In Chrome 90, currently in the Developer Channel, a new feature flag has shown up that enables a new feature that, when leveraged, can greatly assist users in quickly performing Chrome-based tasks without having to know the exact shortcut or key combination to pull it off. At first, when I was made aware of this new feature via TechDows, I wan’t totally sure what I was looking at.
After playing around with it for a bit, however, I really want to see this land in Chrome OS, too! Basically, once you have the flag enabled (chrome://flags/#commander), all you need to do is press CTRL + Spacebar and you’ll get a nifty search box that has everything from bookmarks to Chrome commands to keyboard shortcuts all in one searchable place. Want to open a bookmark? Call up the commander and search it. Want to open a recently closed tab? Bring up the commander, start typing ‘tab’ and you’ll see the shortcut you can click or the keyboard shortcut to do it manually. It’s pretty brilliant, honestly.
As of right now, we only are seeing this flag appear on Chrome and not in Chrome OS. That could definitely change and I don’t see any good reason this would not eventually be included for Chrome OS, but if you are expecting to try this out on your Chromebook right now, there’s no way to enable it unfortunately.

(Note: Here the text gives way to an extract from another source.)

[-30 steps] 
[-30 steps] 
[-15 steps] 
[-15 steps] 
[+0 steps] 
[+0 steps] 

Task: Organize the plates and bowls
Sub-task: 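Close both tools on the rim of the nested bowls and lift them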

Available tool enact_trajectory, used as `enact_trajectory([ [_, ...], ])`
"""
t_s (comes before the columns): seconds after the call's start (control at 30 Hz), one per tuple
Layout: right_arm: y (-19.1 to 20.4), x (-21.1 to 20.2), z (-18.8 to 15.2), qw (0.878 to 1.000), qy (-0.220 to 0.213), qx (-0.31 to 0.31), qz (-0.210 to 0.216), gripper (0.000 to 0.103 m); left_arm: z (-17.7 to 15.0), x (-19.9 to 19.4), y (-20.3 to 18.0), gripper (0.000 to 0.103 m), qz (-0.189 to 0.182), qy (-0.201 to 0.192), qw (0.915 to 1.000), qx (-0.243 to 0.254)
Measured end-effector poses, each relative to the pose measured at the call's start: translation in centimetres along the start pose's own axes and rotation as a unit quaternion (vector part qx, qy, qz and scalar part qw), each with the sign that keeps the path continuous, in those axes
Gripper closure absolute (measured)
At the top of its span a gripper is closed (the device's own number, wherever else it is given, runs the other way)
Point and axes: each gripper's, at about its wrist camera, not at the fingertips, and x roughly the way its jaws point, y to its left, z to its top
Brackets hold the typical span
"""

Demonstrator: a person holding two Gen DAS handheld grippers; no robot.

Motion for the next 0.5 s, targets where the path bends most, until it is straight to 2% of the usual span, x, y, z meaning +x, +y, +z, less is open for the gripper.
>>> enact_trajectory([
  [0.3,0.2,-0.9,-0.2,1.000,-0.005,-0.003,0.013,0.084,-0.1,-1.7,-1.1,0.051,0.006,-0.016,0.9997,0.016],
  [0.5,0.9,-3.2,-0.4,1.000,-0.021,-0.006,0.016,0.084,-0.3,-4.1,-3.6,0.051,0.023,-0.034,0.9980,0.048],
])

Either way, this new feature could really change the way many of us interact with the Chrome browser. There are tons of ways to do tons of things in Chrome and having a central interaction point could go a long way toward making complex functionalities a bit more straightforward for end users. I think of it a bit like the built-in search box for Chromebooks becoming the centralized jump-off point for starting a task. I used to never use that feature, but now it is the primary way I open files and jump to my settings. The Commander could serve as a similar UI element for Chrome on Windows, Linux and MacOS, and if it is presented the right way, I think many users could benefit from its impending arrival.